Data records
__________________________________________________

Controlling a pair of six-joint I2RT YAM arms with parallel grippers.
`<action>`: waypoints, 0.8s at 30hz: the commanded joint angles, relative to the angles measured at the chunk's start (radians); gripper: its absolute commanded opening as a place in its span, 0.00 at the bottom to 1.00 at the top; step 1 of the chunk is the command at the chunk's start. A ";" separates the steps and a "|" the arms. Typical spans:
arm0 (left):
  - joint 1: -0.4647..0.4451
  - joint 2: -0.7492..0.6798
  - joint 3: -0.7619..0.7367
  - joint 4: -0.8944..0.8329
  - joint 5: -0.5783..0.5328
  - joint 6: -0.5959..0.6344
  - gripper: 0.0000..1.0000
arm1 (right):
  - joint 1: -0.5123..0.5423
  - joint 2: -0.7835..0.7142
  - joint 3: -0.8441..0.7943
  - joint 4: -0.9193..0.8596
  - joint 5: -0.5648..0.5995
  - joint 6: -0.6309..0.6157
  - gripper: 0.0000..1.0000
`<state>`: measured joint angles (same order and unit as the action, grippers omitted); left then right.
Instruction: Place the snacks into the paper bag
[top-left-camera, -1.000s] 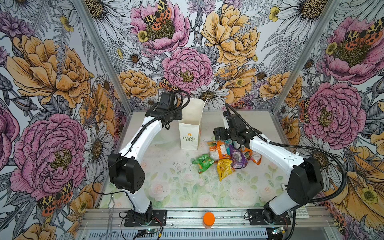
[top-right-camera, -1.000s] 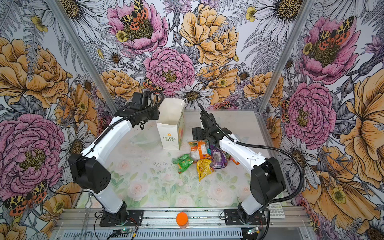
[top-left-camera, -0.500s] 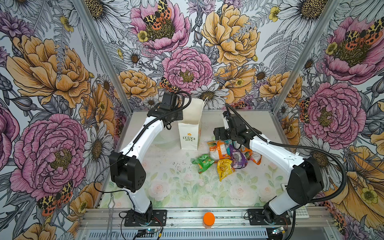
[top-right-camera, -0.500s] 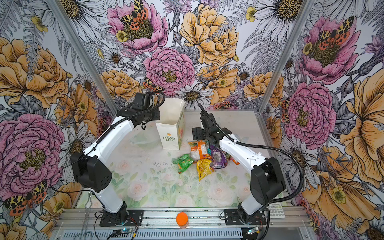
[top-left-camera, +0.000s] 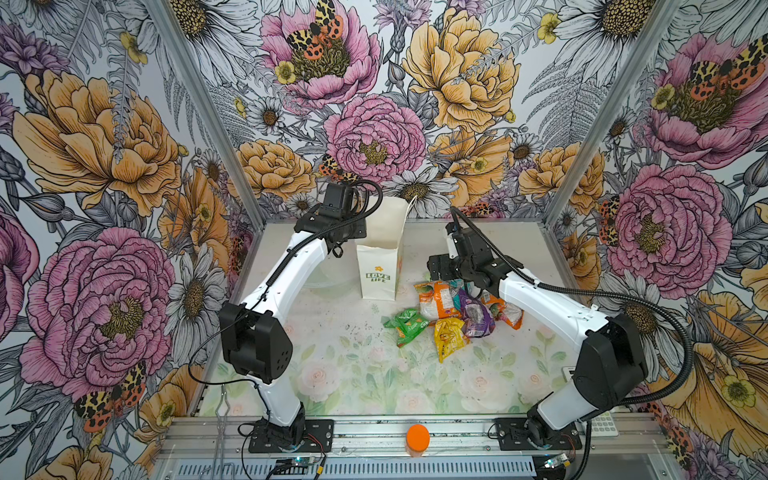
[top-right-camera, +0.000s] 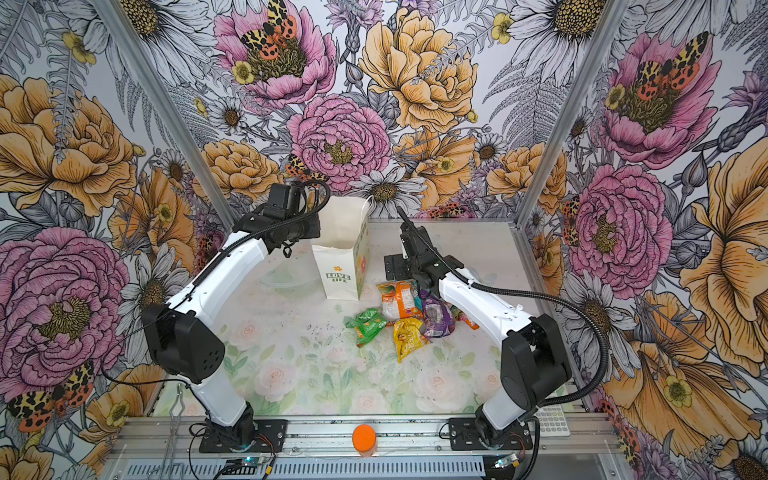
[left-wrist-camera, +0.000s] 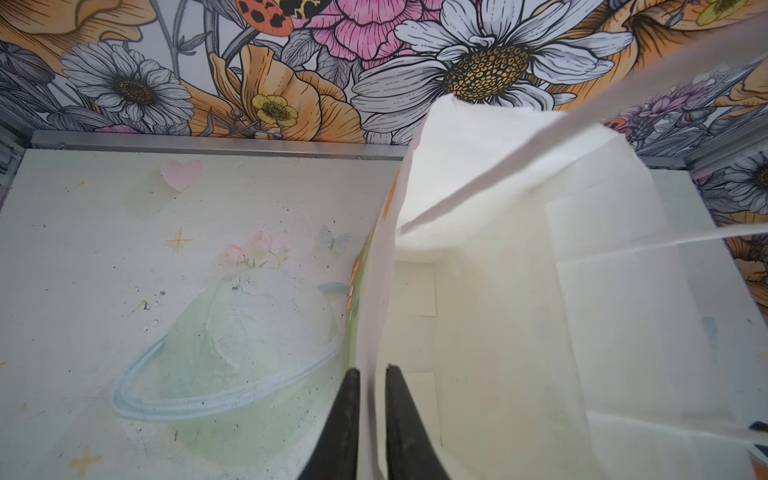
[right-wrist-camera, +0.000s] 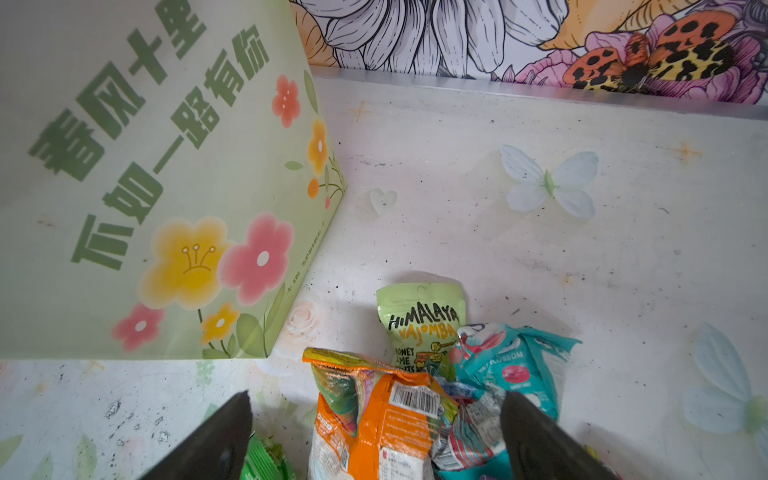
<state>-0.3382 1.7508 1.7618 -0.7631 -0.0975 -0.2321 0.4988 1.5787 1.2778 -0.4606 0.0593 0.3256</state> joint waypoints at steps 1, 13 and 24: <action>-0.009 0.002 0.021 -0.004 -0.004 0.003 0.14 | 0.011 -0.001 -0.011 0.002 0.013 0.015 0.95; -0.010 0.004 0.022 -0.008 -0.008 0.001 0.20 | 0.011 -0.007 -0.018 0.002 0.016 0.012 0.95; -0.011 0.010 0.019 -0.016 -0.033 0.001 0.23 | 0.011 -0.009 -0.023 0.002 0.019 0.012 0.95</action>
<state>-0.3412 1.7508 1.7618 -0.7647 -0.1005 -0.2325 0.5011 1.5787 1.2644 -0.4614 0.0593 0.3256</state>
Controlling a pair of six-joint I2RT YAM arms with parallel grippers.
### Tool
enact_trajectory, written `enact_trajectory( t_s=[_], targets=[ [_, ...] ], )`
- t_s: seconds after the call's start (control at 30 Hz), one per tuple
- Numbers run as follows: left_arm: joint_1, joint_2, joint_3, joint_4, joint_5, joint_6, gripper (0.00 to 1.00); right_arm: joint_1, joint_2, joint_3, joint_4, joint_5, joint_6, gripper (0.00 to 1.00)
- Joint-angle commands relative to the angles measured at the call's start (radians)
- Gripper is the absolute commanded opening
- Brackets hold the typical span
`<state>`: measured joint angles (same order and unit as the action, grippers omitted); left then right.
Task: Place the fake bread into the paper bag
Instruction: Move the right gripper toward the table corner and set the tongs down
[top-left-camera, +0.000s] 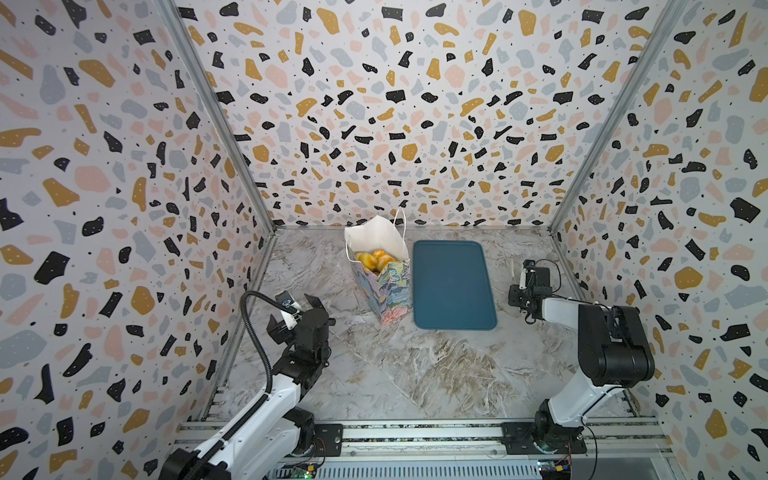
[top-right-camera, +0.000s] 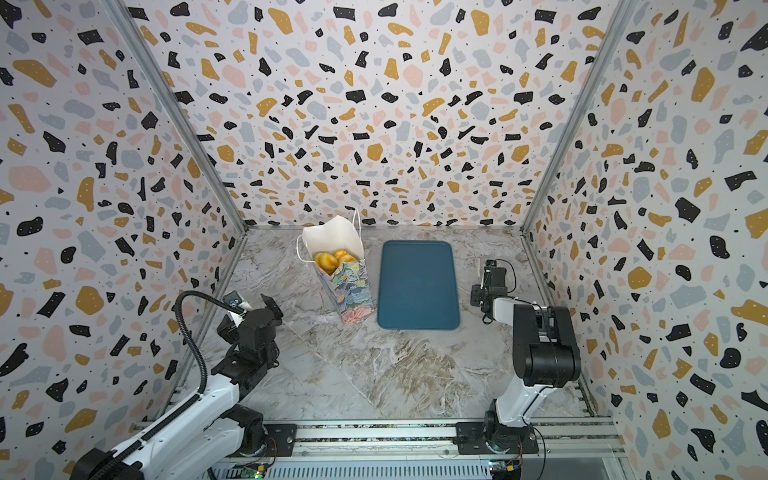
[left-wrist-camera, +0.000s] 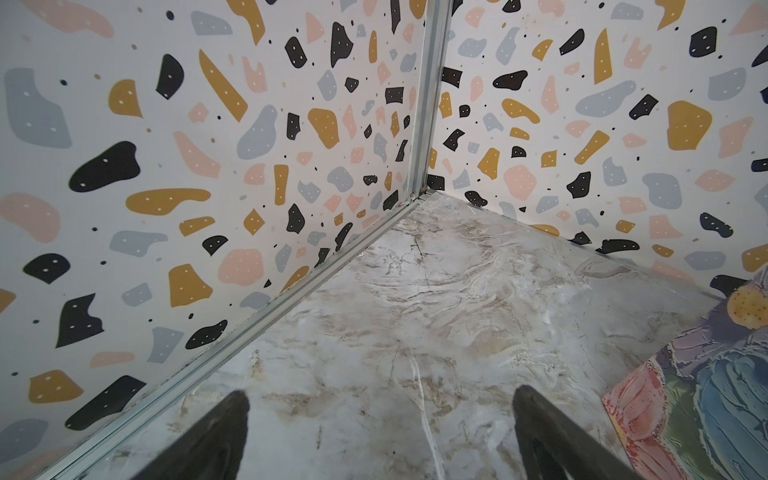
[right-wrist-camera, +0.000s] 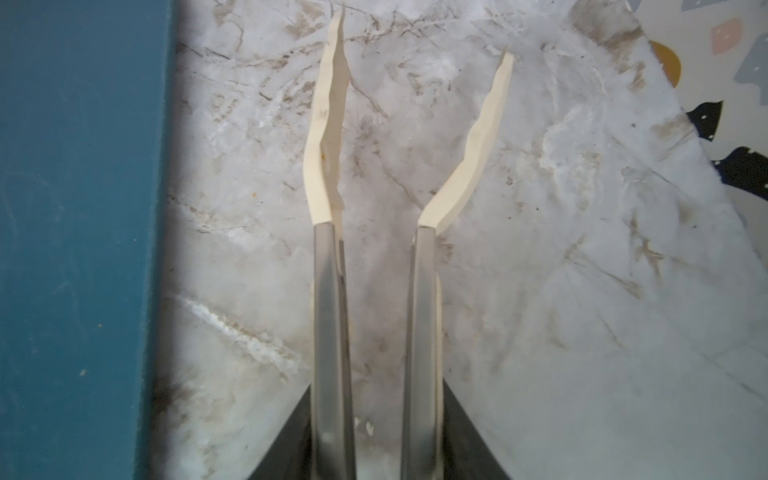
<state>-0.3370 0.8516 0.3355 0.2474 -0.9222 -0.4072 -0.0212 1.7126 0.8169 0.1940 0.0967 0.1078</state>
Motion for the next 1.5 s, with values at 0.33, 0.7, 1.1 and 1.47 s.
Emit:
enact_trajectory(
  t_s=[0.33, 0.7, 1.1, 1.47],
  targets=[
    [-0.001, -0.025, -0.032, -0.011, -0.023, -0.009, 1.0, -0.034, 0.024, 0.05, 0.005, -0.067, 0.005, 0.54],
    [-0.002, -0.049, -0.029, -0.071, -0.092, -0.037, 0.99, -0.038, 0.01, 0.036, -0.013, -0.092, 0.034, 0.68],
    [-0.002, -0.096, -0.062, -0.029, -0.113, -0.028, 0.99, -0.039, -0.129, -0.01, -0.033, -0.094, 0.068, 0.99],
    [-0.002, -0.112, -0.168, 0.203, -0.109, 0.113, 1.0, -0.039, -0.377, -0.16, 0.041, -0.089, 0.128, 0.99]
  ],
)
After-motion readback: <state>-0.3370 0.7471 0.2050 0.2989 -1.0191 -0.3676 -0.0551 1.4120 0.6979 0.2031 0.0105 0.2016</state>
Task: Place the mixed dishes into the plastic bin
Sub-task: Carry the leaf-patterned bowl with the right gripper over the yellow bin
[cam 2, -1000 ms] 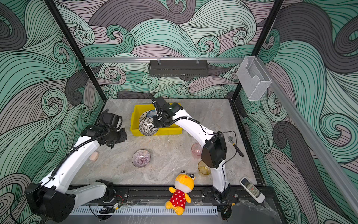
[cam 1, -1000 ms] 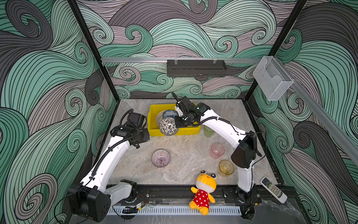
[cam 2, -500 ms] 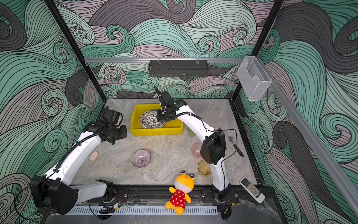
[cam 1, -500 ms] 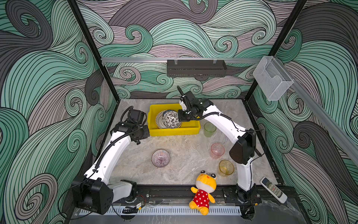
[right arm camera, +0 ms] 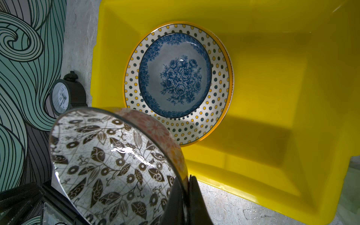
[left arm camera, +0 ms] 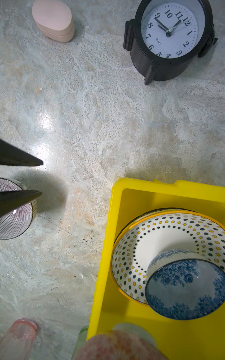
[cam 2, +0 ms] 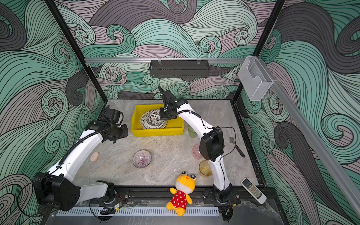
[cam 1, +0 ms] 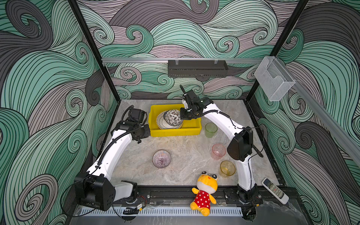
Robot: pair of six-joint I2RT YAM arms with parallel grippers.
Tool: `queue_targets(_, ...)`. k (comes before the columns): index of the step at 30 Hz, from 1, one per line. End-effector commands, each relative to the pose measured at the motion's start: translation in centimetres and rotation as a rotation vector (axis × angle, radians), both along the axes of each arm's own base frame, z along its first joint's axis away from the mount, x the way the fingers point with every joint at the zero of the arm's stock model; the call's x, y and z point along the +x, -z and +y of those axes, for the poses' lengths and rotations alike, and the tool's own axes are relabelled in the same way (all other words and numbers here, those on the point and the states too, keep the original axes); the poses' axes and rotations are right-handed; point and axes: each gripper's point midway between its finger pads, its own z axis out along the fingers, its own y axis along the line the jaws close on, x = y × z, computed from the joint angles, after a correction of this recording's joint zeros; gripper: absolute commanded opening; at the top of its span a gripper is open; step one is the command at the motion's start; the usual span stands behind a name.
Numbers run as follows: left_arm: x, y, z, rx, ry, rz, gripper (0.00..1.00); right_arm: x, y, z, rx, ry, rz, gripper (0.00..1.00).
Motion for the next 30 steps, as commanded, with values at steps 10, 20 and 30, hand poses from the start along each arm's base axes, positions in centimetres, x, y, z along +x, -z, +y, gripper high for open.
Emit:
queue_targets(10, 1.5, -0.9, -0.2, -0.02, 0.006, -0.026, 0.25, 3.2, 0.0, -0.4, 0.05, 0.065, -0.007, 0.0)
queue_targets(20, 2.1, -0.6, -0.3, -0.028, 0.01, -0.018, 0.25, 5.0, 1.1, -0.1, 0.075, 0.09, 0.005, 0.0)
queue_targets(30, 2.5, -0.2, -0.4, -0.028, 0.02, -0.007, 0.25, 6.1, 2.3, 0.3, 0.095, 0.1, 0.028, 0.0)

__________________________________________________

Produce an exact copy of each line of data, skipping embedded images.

Controlling a pair of six-joint I2RT YAM arms with parallel grippers.
`<action>`: waypoints, 0.8s at 30hz: the commanded joint angles, relative to the angles measured at the chunk's start (radians); gripper: its absolute commanded opening as a place in its span, 0.00 at the bottom to 1.00 at the top; step 1 of the chunk is the command at the chunk's start. A ";" separates the steps and a "|" the arms. Typical spans:
arm0 (left):
  - joint 1: -0.4647..0.4451
  - joint 2: -0.7492..0.6798
  - joint 3: -0.7619..0.7367
  - joint 4: -0.8944..0.8329
  - joint 5: -0.5783..0.5328
  - joint 6: -0.5959..0.6344
  - gripper: 0.0000..1.0000
arm1 (right):
  - joint 1: -0.5123..0.5423
  - joint 2: -0.7835..0.7142
  - joint 3: -0.8441..0.7943
  - joint 4: -0.9193..0.8596
  - joint 5: -0.5648..0.5995
  - joint 6: -0.6309..0.6157
  - gripper: 0.0000..1.0000
`<state>`: measured joint angles (same order and unit as the action, grippers omitted); left then right.
Instruction: Place the snacks into the paper bag
[top-left-camera, -1.000s] 
[top-right-camera, -1.000s] 
[top-left-camera, -0.500s] 
[top-right-camera, -0.500s] 
[top-left-camera, +0.000s] 
[top-right-camera, +0.000s] 
[left-wrist-camera, +0.000s] 
[right-wrist-camera, +0.000s] 
<state>-0.3382 1.7508 1.7618 -0.7631 -0.0975 -0.2321 0.4988 1.5787 1.2778 -0.4606 0.0593 0.3256</state> joint waypoints at steps 1, 13 and 24: <action>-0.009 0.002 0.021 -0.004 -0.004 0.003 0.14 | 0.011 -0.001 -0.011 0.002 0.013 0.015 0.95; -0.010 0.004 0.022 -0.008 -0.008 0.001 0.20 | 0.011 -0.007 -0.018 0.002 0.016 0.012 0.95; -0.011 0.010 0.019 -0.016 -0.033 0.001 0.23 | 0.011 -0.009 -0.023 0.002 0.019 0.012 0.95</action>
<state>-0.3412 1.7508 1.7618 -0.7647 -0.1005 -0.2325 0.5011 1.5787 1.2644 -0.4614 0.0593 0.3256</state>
Controlling a pair of six-joint I2RT YAM arms with parallel grippers.
### Tool
enact_trajectory, written `enact_trajectory( t_s=[_], targets=[ [_, ...] ], )`
- t_s: seconds after the call's start (control at 30 Hz), one per tuple
- Numbers run as follows: left_arm: joint_1, joint_2, joint_3, joint_4, joint_5, joint_6, gripper (0.00 to 1.00); right_arm: joint_1, joint_2, joint_3, joint_4, joint_5, joint_6, gripper (0.00 to 1.00)
- Joint-angle commands relative to the angles measured at the call's start (radians)
- Gripper is the absolute commanded opening
- Brackets hold the typical span
`<state>`: measured joint angles (same order and unit as the action, grippers omitted); left then right.
Task: Place the fake bread into the paper bag
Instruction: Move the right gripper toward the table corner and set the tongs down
[top-left-camera, +0.000s] 
[top-right-camera, +0.000s] 
[left-wrist-camera, +0.000s] 
[right-wrist-camera, +0.000s] 
<state>-0.3370 0.8516 0.3355 0.2474 -0.9222 -0.4072 -0.0212 1.7126 0.8169 0.1940 0.0967 0.1078</state>
Motion for the next 1.5 s, with values at 0.33, 0.7, 1.1 and 1.47 s.
Emit:
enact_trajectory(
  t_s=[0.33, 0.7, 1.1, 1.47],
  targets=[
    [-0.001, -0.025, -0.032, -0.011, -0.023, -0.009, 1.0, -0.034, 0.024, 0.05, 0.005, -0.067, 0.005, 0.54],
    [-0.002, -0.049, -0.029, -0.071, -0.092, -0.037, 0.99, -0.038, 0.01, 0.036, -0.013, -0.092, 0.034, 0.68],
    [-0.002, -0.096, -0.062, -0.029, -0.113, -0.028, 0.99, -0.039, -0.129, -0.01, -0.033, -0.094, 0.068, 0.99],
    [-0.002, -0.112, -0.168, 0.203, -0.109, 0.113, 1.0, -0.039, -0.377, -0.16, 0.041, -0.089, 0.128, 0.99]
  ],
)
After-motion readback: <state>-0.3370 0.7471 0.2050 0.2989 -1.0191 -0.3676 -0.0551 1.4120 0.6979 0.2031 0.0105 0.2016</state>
Task: Place the mixed dishes into the plastic bin
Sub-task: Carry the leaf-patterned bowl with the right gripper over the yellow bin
[cam 2, -1000 ms] 
[cam 1, -1000 ms] 
[cam 2, -500 ms] 
[cam 1, -500 ms] 
[right arm camera, +0 ms] 
[left arm camera, +0 ms] 
[cam 2, +0 ms] 
[cam 1, +0 ms] 
Robot: pair of six-joint I2RT YAM arms with parallel grippers.
Tool: `queue_targets(_, ...)`. k (comes before the columns): index of the step at 30 Hz, from 1, one per line. End-effector commands, each relative to the pose measured at the motion's start: translation in centimetres and rotation as a rotation vector (axis × angle, radians), both along the axes of each arm's own base frame, z along its first joint's axis away from the mount, x the way the fingers point with every joint at the zero of the arm's stock model; the call's x, y and z point along the +x, -z and +y of those axes, for the poses' lengths and rotations alike, and the tool's own axes are relabelled in the same way (all other words and numbers here, those on the point and the states too, keep the original axes); the poses' axes and rotations are right-handed; point and axes: each gripper's point midway between its finger pads, its own z axis out along the fingers, its own y axis along the line the jaws close on, x = y × z, computed from the joint angles, after a correction of this recording's joint zeros; gripper: absolute commanded opening; at the top of its span a gripper is open; step one is the command at the motion's start; the usual span stands behind a name.
Numbers run as follows: left_arm: x, y, z, rx, ry, rz, gripper (0.00..1.00); right_arm: x, y, z, rx, ry, rz, gripper (0.00..1.00).
Motion for the next 30 steps, as commanded, with values at steps 10, 20 and 30, hand poses from the start along each arm's base axes, positions in centimetres, x, y, z along +x, -z, +y, gripper high for open.
Emit:
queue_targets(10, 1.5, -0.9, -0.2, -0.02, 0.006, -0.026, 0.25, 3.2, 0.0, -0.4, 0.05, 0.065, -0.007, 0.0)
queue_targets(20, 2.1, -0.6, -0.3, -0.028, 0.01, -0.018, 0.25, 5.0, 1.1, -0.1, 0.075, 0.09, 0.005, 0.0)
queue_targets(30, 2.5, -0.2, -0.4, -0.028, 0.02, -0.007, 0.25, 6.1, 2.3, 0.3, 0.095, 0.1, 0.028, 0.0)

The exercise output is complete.